Director: Tadashi Sawashima. Screenplay: Toshio Matsuura. Photography: Kazuo Yamada. Music: Masaru Sato. Co-stars: Keiju Kobayashi, Kinya Kitaoji, Rentaro Mikuni, Kanemon Nakamura, Katsuo Nakamura, Yoko Tuskasa, Junko Ikeuchi, Yuriko Hoshi.

The exploits of the shinsengumi have been popular fare for Japanese movies since the days of silent pictures. Most of Japan's popular film heroes of the thirties appaeared in one version or another of this durable legend. This film, along with Rebellion, is among the best productions of Mifune's own company. It is also widely regarded as the finest of Mifune's performances apart from Kurosawa.
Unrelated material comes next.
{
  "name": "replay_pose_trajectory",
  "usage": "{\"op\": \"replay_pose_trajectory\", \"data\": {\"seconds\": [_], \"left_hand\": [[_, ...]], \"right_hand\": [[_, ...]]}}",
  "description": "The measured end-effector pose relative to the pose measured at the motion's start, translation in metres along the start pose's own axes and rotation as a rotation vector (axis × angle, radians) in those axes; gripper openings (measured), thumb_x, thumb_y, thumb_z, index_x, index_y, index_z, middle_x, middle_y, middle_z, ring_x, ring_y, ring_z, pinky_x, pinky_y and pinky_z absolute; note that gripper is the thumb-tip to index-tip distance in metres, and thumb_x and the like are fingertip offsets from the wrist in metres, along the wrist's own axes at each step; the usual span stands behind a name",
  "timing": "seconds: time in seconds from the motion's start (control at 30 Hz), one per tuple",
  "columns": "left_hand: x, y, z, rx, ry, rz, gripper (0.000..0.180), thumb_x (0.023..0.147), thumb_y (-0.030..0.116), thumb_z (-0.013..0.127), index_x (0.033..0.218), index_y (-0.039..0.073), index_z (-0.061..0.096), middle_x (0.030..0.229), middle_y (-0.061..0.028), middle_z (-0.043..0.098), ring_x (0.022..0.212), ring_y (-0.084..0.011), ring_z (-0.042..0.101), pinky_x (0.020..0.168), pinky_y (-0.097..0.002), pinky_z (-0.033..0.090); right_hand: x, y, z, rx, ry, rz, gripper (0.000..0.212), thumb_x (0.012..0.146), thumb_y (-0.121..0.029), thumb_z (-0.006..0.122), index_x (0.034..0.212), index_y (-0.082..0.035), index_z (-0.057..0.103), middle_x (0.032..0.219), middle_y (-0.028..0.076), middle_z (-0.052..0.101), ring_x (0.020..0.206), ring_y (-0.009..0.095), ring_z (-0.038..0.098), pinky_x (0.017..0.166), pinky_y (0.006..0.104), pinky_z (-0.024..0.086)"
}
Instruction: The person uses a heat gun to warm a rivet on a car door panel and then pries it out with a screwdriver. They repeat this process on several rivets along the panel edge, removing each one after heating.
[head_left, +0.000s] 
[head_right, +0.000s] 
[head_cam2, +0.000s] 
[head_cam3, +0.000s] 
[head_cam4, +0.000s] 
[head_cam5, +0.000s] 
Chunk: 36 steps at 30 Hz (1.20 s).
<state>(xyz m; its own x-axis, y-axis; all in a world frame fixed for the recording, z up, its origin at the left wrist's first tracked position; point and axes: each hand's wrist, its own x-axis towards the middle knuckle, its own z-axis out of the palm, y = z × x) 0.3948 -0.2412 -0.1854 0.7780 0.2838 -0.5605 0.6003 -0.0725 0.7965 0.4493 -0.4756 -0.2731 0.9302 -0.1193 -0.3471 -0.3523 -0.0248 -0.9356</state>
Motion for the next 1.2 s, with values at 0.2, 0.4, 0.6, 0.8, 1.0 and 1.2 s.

As the Tokugawa Shogunate's power begins to crumble in the 1860s and pockets of resistance to its authority begin popping up more frequently, a fencing teacher named Isami Kondo, fiercely loyal to the Shogunate, takes a group of his adherents to Kyoto to defend his government against those who would restore the Emperor's authority. This severely disciplined group of paramilitary patriots relies for its good will in the community on the restraint and good behavior of its members. These qualities were not always displayed by the popular but rowdy rebels. Thus when one of Kondo's men steps out of line, he is expelled. When Kondo unearths a plot to destroy the capital, he and his men are for a time received as heroes. But the tide has turned inevitably against them and Kondo is eventually executed as a traitor.

Just as Kunisada Chuji and other of Mifune's "nihilistic heroes" have been lionized because they stood up against the oppressive force of authority, Kondo represents another kind of popular film hero: the underdog. The man who is fated to lose but who fights on valiantly for a cause he sincerely blieves in is highly regarded in Japanese lore.